Но вот наконец он углядел под оставшимися несколькими крестами сырость. Значит, удача! Значит, он не ошибся! Точно: плиточки расслаблены. Он ставит последние кресты вдоль стены и принимается за дело. Он осторожно, даже нежно, поддевает топориком плиточки – одну за другой – и опять аккуратненько складывает их по десяточке.
«…Шестьдесят семь! Ну еще пяточек для ровного счета. До ста десяти! А это – тыща сто рэ! Наташке – сотню. Законные десять процентов – за поиск клиента. А себе – тысс-чу!»
– Тысс-чу… тысс-чу… тысс-чу, – взволнованно повторяет он вслух.
«Ах, черт, сломалась! А эта как? Ну… ну… черт! И эта! Попробую-ка вон ту. Ага, родимая, и не сопротивляешься. Шестьдесят восьмая! А всего – сто шесть!..
Наташке, – думает Бусыгин, – можно и законных семь процентов. Как в комиссионках. – Уж очень ему не хочется разменивать «тысс-чу»! – Так и положу на срочный вклад, – мечтает он. – Ну конечно! Я же ей еще этого деревянного ангела отдам! А может, не давать? Может, он сам тысс-чу стоит? Ерунда! И сотня – красная цена. Вот управлюсь и еще пошурую в алтарном хламе. Ах, черт, сломалась! Ладно, отдам Наташке эту птицу-куклу. Все-таки зазноба, посчитай, четвертый год. Но пора с ней кончать! Наглая стала, требовательная…

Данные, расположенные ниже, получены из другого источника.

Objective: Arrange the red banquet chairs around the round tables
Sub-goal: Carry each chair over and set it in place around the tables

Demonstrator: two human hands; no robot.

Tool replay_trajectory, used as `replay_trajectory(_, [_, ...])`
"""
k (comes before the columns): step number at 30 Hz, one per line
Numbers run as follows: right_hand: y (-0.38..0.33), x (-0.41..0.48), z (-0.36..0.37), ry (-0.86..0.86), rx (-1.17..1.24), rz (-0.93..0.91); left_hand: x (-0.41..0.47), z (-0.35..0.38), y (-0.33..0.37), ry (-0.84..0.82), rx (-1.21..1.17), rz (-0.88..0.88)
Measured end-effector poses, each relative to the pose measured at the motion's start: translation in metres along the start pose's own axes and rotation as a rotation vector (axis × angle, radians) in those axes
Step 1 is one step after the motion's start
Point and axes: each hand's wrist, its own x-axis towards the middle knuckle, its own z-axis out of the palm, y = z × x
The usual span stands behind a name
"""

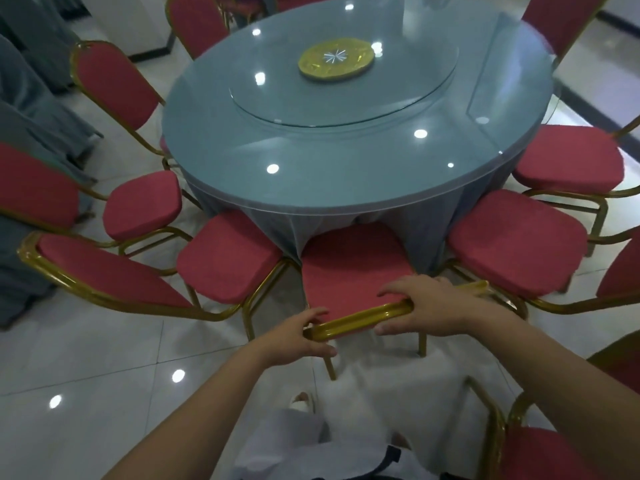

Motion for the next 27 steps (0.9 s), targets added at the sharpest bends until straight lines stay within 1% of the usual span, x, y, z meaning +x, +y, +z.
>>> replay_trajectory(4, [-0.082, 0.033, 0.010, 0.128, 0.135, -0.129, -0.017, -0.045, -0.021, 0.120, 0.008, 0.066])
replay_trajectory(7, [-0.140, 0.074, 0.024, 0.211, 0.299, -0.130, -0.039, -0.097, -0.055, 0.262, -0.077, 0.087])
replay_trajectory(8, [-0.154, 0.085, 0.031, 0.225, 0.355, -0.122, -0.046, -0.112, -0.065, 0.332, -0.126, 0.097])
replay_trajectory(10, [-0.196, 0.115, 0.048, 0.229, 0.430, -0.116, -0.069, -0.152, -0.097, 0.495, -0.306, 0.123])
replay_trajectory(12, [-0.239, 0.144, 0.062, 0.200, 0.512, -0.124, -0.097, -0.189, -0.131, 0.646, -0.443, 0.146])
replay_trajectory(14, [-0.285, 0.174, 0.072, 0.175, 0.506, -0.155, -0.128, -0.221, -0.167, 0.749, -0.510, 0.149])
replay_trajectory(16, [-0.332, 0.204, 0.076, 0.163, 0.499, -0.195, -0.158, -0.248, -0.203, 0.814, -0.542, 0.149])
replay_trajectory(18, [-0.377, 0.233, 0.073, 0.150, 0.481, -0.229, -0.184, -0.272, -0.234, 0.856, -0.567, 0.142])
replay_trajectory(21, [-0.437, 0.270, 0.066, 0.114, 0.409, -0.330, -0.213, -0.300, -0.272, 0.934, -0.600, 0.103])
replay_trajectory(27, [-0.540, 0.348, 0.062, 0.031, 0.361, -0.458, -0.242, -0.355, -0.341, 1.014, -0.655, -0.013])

Что же с бабами-то делается? С бывшими деревенскими? В Москве-то? – задается вопросом Бусыгин. – Куда делась их деревенская застенчивость? Смущение, робость? Хамовитые стали, уверенные. Все норовят поперед московских. Хапужничают! А развратничают еще и похлеще – ненасытно. Вон взять ту же Наташку. Мужа законного прогнала: мол, алкаш. И живет – точно знаю! – с двумя мужиками. Да и любому встречному не откажет. «Я тяперь свободная, – передразнивает Бусыгин ее пробивающийся еще рязанский говор. – Кто меня упрякнет?» Сбежала из своей захудалой деревни – тоже, говорит, умирает, одни старухи остались, – и все ей нипочем в Москве».

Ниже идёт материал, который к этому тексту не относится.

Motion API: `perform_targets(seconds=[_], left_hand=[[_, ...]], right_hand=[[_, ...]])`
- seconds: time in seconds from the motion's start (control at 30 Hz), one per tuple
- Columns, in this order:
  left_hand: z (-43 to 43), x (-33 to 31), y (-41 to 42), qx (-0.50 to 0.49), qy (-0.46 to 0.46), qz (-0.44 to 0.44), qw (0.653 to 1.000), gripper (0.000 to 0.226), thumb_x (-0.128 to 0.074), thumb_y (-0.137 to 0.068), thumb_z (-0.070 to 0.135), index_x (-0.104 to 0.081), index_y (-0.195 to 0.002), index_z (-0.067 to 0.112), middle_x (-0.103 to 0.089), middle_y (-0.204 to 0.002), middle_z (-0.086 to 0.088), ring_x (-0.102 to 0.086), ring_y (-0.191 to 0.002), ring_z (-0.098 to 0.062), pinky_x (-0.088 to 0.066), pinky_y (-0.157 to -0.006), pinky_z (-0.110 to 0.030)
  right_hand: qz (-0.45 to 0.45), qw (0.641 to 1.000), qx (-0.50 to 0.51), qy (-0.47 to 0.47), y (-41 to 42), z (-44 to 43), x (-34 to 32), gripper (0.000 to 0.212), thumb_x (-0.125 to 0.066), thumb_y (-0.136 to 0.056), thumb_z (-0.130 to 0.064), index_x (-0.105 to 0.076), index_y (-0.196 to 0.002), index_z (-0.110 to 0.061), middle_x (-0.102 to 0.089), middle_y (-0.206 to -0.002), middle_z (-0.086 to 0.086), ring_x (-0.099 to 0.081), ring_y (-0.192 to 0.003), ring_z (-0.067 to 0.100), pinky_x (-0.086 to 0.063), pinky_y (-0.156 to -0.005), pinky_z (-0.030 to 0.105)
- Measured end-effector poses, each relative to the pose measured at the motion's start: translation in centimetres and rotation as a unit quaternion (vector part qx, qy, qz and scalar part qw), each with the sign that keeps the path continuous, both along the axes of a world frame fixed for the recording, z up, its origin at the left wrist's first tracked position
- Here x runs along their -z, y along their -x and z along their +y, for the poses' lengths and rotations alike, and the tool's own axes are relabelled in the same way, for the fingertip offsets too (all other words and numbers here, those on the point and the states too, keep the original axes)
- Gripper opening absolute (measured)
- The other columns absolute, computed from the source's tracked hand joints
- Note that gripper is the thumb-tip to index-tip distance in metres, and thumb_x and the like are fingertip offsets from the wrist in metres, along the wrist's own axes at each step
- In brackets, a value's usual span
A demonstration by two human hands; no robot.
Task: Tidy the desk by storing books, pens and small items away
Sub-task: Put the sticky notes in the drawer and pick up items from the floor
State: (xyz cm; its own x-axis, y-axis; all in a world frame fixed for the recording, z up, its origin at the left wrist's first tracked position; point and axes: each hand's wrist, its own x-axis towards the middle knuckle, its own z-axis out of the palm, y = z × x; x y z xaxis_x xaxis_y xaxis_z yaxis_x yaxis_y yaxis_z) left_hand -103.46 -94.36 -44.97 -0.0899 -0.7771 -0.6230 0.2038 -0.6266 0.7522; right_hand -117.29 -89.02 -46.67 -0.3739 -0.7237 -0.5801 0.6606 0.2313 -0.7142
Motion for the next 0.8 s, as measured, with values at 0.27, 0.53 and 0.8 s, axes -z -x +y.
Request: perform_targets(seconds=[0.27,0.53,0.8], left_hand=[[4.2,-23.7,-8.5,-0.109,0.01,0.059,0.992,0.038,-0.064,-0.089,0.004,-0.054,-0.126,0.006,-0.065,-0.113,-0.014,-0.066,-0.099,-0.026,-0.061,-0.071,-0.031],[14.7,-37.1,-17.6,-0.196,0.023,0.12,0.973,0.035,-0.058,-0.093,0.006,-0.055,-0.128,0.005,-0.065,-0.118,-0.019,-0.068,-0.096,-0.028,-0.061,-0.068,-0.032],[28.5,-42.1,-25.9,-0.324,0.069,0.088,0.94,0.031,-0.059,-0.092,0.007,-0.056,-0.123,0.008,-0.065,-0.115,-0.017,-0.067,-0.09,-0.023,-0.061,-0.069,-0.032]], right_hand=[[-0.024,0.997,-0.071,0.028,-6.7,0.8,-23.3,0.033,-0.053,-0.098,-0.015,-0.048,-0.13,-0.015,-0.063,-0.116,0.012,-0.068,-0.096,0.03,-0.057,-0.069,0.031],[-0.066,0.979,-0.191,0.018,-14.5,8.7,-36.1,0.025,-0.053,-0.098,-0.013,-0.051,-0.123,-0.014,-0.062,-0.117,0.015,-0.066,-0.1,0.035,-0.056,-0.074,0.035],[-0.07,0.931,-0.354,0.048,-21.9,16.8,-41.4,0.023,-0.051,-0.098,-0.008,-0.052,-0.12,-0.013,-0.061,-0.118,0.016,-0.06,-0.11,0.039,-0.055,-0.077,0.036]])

И хоть злится на нее Бусыгин, но вспоминает о ней с тоской: ближе, понятнее она ему, чем московская-то женушка. Да и нравится! Конечно, не в своем запачканном брезентовом комбинезоне – уродливая и неуклюжая, как водолаз. А вот в легком платьице, когда он прямо-таки ощущает ее большие мягкие формы… «Разъелась деревня в Москве! – злится Бусыгин. Но тут же смягчается, томительно думает: – А когда прикоснешься к ней – ну будто к горячей печке! – сам вмиг запылаешь. Да-а, Наташка – горячая баба… сладкая… и сам, значит, да-а…
А сын ее, Петька, – хороший парнишка: вежливый, воспитанный. Отличник! Уж для него Наташка все сделает, – продолжает думать Бусыгин. – Чего и поссорились? Она его на весенние каникулы – в оздоровительный лагерь, ну и понятно – полная свобода. А я, значит, сюда. Ну и езжай, говорит. Думаешь, ты у меня один? Знаю, что с Толькой Курышевым шашни завела…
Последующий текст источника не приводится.